The House of Discarded Dreams Page 17


“I was sleeping,” Felix said and glared defensively, his eyes staring in opposite directions, giving him a simultaneously angry and confused look.


“They said it was too cold to go to New Jersey,” Vimbai said. “Maybe they decided to become undead to get us there.”


“A hell of a sacrifice,” Felix said. “But . . . you were in there.”


“Partially.”


“And yet your soul did not leave you.”


“I know,” Vimbai said. A thought skimmed at the edge of her consciousness, too fast to grasp properly. “Say, do you know anything about man-fish? Njuzu?”

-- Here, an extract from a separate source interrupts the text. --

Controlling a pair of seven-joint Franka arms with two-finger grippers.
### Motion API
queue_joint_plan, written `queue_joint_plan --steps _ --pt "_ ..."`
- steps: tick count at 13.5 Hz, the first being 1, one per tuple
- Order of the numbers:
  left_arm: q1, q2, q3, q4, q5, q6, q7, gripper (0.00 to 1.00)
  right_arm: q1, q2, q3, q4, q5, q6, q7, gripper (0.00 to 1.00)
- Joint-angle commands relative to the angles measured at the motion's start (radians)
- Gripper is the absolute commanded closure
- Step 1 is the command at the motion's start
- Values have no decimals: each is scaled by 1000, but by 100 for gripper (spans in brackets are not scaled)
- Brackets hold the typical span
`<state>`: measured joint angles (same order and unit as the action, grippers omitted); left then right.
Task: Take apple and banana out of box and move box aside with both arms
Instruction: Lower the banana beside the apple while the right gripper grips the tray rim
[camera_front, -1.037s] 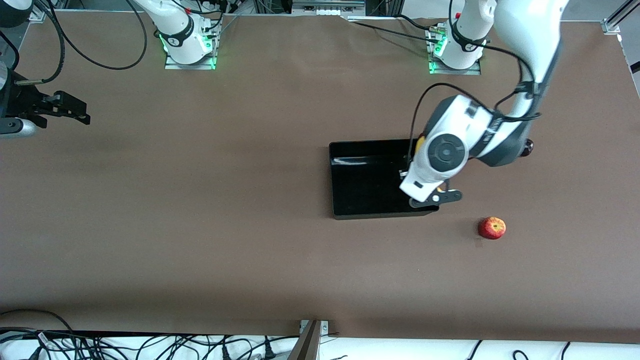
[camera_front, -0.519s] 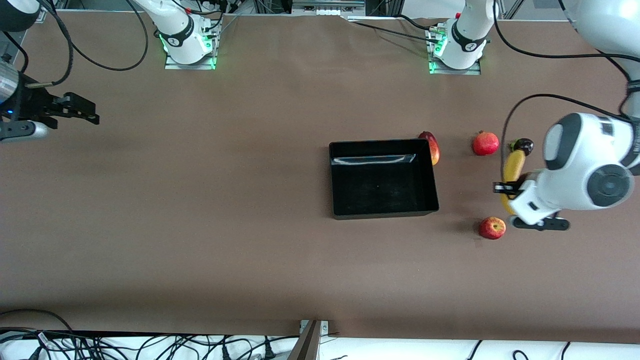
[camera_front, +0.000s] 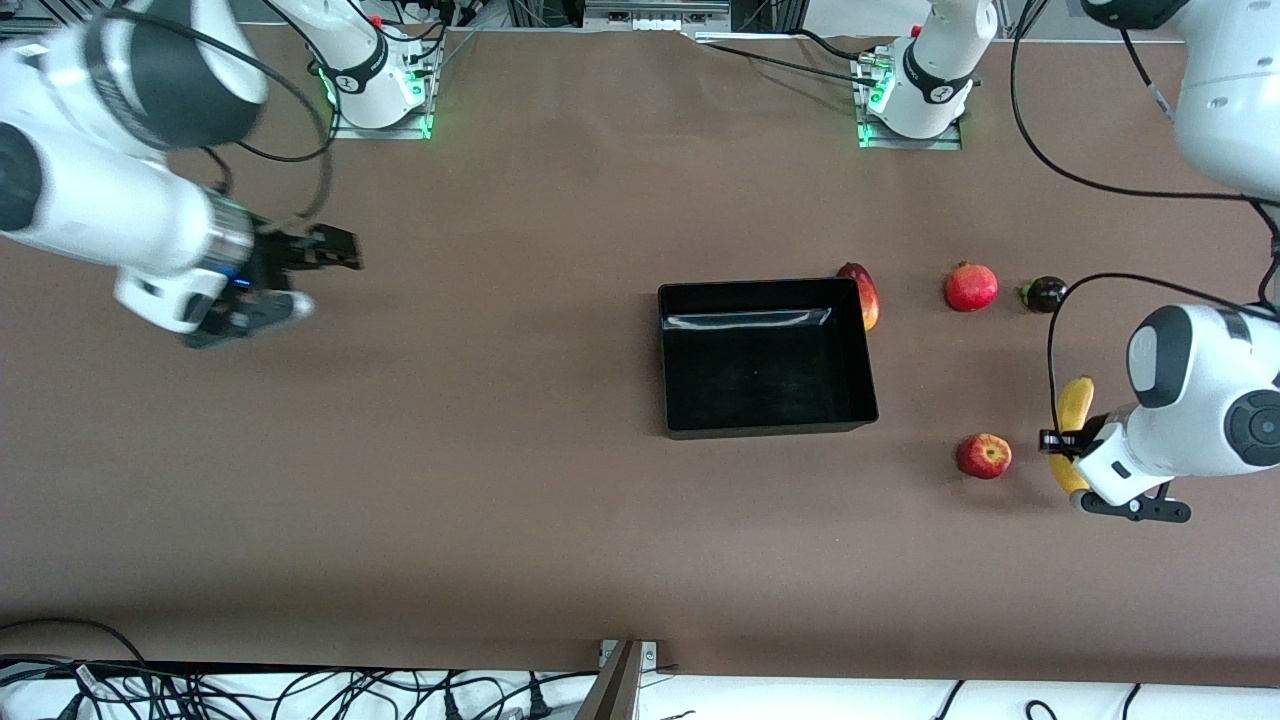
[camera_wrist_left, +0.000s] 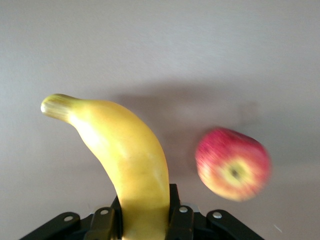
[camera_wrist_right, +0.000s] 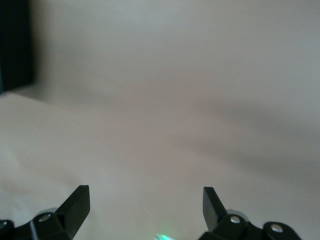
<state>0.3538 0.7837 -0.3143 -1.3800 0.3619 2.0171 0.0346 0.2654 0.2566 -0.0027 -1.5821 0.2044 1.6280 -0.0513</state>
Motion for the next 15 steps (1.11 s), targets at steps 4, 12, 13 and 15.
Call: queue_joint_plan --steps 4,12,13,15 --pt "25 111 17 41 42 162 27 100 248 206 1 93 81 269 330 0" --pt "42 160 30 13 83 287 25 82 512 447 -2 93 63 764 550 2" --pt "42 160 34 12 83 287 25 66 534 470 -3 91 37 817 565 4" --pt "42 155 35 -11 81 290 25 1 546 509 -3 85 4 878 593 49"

“No,” Felix said. “What’s that?”


“It’s a Zimbabwean urban legend,” Vimbai answered. “It’s a fish who swallows the souls of the drowned, and then it itself becomes sort of human. Like it can talk and stuff.”


“You thinking it might work with crabs?”


“I don’t know,” Vimbai said. “Only my grandmother was talking about man-fish, and then I dreamed that I was one. And then Maya’s pets are afraid of fish.”

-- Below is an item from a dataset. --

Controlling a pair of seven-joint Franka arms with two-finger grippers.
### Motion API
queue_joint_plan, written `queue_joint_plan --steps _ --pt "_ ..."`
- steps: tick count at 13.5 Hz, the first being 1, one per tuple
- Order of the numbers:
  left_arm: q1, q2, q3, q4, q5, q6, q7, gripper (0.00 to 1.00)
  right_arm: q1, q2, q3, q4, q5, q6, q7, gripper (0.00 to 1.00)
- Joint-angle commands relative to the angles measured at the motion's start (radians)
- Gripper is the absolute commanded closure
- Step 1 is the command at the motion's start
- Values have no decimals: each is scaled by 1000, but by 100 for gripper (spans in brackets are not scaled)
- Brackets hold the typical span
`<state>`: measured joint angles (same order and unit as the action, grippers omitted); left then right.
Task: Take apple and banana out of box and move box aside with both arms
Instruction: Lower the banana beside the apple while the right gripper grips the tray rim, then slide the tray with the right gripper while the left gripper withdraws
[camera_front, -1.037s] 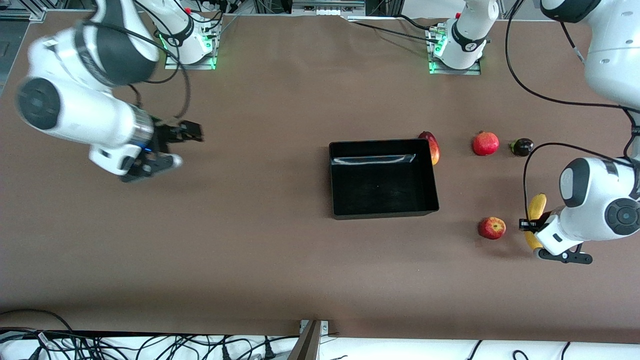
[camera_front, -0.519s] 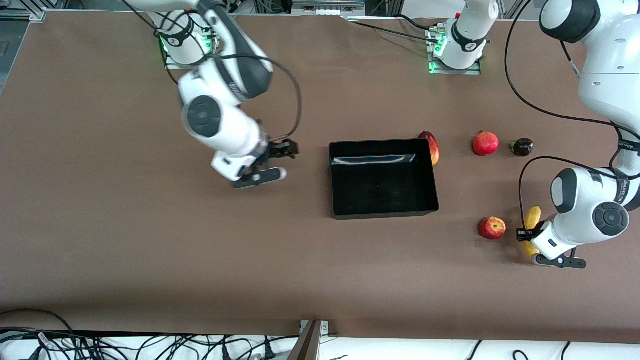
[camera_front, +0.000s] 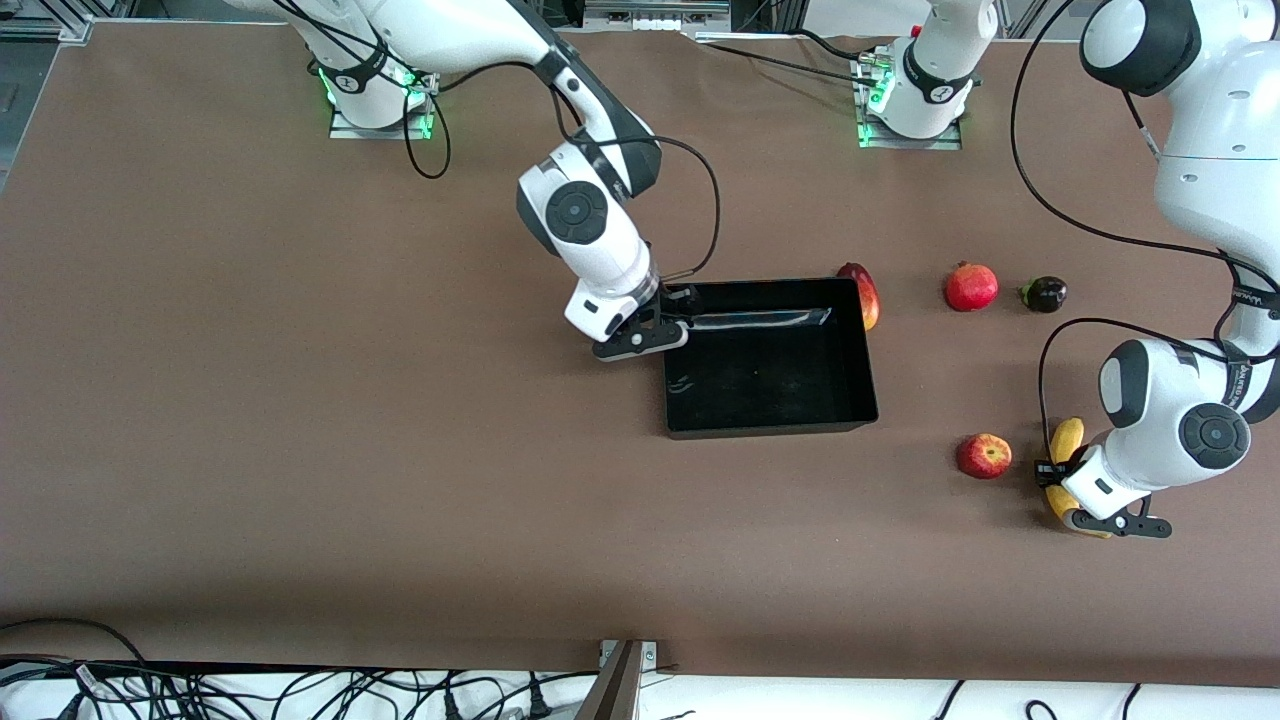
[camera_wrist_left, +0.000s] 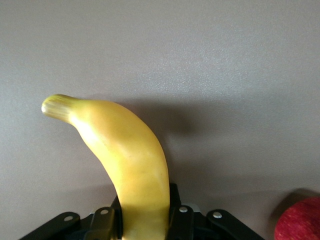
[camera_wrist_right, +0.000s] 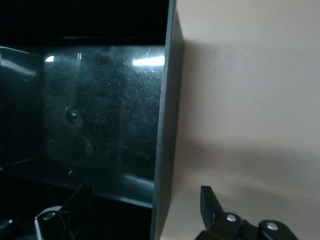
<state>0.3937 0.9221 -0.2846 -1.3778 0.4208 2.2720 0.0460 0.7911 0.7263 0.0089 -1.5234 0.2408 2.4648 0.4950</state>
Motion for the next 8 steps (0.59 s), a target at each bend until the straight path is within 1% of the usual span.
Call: queue_joint_plan --steps 1,2,3,5,7,8 --pt "-2 11 12 -13 23 32 15 0 20 45 -15 26 -34 43 65 77" --pt "-10 -3 21 -18 23 24 15 0 20 44 -15 22 -34 42 75 97" --pt "-18 -18 28 -23 21 20 14 0 20 44 -15 16 -35 37 82 100" --pt "-32 -96 41 -72 13 -8 12 0 20 44 -17 -7 -37 36 85 100" --pt "-53 -173 41 -75 3 -133 12 0 22 35 -17 -55 -37 36 85 100" --pt "-61 -213 41 -73 -34 -187 12 0 20 19 -20 -67 -37 33 83 100"
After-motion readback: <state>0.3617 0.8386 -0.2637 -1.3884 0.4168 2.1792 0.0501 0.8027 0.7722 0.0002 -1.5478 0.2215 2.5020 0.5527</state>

“And then there’s the house that attracts ghosts.”


“And your hair.”


They sat a while, puzzling, unable to tease any sense from the conglomeration of occurrences and half-baked ideas. That was the trouble with the supernatural, Vimbai thought—you didn’t know what laws ruled it, and what was a coincidence and what was a sign and what was weird and what wasn’t. It was like a whodunit, only the clues refused to be arranged into any sort of hierarchy or a straight narrative, and most of the time it wasn’t even clear if they indeed were clues; a jigsaw puzzle where all the pieces were blank.


Felix’s mind was apparently on the same track. “It’s like life,” he said. “I just don’t know what matters and what doesn’t and what I should pay attention to. But these crabs, they were just creepy.”


“They are victims,” Vimbai said, although she was not so sure about the undead variety. “They . . . they are killed and bled half to death, and thrown back in the ocean. And it’s not just about them—so many birds feed on their eggs, and without feeding they cannot migrate. They would die without the crabs—these crabs carry so much on their backs.”


Felix nodded. “Is this why you’re studying them?”


“Uh-huh,” Vimbai said. “And because they are so ancient . . . and we can kill something so ancient, so irreplaceable. It’s just wrong, you know?”


“I didn’t see it as a moral issue.”


“All conservation is a moral issue,” Vimbai said, and thought of her grandmother downstairs. “Be it animals or people or cultures. Some things are just . . . unique, and if you lose them, you can never get them back.”


Felix touched his hair, cautiously. “I think this thing is unique.”


“Probably,” Vimbai agreed. “God, I hope so.”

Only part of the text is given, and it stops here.